Subsequent study of the smears and cultures was made. Those from the sinus in the neck and from the diseased vertebræ showed ordinary pus cocci. The process was, however, probably tuberculous in the beginning and was very likely connected with the tuberculous area in the lung. The smears made from the foot showed numerous pus cocci, and bacilli having the characteristic form of tetanus bacilli, with a few bacilli of other forms. Subsequent study of the suspicious organisms in culture showed that they presented the characteristics of tetanus bacilli. Among other points their spores still grew well after being at a temperature of 80° c. for 45 minutes.
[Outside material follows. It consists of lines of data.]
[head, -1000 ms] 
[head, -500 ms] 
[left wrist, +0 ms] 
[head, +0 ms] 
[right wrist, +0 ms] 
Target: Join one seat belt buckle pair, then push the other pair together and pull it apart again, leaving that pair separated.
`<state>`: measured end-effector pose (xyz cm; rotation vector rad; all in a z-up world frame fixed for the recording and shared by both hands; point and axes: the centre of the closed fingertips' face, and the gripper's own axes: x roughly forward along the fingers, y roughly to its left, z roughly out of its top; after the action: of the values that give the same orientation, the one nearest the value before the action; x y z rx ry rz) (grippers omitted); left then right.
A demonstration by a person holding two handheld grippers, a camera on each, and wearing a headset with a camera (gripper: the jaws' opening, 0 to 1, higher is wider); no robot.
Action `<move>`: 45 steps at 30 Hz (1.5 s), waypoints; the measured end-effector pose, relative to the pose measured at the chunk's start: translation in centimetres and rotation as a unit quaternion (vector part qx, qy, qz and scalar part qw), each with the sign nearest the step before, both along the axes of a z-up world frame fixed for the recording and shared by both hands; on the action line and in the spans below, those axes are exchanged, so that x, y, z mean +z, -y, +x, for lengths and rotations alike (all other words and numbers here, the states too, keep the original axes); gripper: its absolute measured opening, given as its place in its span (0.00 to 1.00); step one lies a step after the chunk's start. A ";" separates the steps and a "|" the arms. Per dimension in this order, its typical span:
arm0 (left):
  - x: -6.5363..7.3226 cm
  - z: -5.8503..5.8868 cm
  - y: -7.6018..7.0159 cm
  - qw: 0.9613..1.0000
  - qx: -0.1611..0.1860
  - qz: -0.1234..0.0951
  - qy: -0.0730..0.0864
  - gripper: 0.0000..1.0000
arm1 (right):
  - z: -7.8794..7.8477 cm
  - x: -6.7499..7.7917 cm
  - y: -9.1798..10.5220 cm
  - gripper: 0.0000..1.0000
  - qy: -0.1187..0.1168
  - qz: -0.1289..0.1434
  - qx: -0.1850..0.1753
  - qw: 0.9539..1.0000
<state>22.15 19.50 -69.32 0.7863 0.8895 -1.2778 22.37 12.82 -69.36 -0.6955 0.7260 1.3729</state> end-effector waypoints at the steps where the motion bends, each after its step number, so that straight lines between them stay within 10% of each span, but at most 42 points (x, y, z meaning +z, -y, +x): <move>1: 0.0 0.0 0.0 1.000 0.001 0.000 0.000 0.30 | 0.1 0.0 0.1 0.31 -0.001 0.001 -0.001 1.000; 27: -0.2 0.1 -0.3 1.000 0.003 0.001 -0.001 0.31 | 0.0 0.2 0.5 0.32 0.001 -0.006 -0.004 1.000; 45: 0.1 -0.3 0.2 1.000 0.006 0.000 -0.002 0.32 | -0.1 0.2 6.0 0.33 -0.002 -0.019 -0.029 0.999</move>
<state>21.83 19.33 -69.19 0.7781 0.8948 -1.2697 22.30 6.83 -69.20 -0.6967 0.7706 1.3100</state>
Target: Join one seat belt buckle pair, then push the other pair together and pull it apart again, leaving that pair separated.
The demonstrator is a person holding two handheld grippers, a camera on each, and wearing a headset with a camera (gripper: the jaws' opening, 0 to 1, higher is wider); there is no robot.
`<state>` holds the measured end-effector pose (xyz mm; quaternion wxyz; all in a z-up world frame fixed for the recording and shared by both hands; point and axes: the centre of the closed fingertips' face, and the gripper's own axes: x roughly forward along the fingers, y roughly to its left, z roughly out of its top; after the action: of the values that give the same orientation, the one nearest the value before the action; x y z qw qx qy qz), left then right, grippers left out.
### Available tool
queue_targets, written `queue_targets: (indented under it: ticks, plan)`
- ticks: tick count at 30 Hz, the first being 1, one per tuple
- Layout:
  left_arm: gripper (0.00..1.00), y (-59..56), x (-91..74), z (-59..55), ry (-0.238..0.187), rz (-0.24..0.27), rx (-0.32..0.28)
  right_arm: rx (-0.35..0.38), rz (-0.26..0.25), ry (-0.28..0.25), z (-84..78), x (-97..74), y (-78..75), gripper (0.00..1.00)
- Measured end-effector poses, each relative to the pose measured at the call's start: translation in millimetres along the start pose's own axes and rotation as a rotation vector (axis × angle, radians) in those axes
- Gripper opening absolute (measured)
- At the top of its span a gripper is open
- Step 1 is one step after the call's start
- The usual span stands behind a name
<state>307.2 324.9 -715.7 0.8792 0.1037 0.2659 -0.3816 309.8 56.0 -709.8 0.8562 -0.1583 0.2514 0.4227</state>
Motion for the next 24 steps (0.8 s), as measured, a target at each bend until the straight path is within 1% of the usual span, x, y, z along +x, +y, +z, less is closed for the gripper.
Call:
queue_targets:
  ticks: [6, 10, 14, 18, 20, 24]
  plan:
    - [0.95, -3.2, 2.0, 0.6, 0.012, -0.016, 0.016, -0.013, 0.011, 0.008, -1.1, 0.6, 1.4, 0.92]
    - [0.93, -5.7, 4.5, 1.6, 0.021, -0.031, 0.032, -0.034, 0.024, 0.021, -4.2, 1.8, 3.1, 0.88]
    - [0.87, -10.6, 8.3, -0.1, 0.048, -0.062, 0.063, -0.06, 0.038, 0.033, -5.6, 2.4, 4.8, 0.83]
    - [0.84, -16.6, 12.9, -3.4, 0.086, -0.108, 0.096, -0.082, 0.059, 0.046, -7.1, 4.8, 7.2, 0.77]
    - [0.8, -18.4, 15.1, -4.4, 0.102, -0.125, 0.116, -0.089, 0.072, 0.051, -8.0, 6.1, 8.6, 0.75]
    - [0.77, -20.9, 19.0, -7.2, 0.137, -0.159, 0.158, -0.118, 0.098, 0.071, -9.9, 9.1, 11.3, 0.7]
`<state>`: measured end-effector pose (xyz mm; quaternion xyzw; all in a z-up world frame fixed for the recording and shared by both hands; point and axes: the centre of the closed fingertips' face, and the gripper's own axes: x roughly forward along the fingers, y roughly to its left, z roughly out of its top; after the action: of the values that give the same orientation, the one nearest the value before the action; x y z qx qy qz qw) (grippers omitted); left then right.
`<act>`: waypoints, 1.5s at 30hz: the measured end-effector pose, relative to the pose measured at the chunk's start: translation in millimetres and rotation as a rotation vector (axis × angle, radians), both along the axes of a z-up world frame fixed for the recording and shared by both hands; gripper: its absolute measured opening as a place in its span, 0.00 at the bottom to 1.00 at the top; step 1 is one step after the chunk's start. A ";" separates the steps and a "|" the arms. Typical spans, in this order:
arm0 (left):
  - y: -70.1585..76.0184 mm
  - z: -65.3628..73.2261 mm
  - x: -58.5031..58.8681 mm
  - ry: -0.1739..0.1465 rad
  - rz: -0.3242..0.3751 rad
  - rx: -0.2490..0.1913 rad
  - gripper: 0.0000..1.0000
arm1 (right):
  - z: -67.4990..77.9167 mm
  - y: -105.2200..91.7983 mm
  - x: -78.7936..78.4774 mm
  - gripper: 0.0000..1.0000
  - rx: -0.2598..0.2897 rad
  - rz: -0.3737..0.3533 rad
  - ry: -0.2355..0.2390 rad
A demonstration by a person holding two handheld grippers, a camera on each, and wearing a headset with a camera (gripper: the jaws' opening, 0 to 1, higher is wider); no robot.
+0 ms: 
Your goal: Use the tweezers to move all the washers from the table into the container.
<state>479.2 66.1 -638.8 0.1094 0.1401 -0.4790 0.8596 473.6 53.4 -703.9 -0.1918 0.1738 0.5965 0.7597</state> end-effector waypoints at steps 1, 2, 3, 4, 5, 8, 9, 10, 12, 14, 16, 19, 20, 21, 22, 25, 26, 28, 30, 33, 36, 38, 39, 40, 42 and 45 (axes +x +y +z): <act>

Minute portions of the cultures killed each of three guinea pigs in about 48 hours, producing muscular spasms. The bacilli grew in the absence of oxygen.
It is my opinion that the man suffered from tetanus ; that he had a weakening of the ligaments about the upper part of the spine and the lower part of the skull owing to previous tuberculous disease, and that tetanic convulsions led to a partial dislocation of the axis; the odontoid process compressed the medulla and produced death, probably very quickly.
CASE III.- Name, F. D.; year, October 31, 1904. Diagnosis, traumatic tetanus. Nature of injury, stepped on rusty nail which penetrated the foot between fourth and fifth metatarsal bones. Period of incubation, 6 days. Method of administration of antitoxin, subcutaneous and into nerve trunk of affected side. Amount, 100 c.c. Other treatment, bromides, chloral, morphine, and chloroform. Result, death.
CASE IV.–Name, L. B.; year, August 17, 1904. Diagnosis, traumatic tetanus. Nature of injury, compound fracture of left wrist. Period of incubation, 6 days. Method of administration of antitoxin, subcutaneous. Amount, 200 c.c. Result, death.
CASE V.- Name, A. L. ; year, July 21, 1904. Diagnosis, traumatic tetanus. Nature of injury, stepped on rusty nail, which penetrated the foot between second and third metatarsal bones. Period of incubation, 5 days. Method of administration of antitoxin, subcutaneous. Amount, 200 c.c. Other treatment, bromides, chloral, morphine, chloroform. Result, death.
Case VI.-Name, E. S.; year, 1904. Diagnosis, traumatic tetanus. Nature of injury, laceration of foot. Period of incubation, 12 days. Method of administration of antitoxin, subcutaneous. Amount, 330 c.c. Result, death.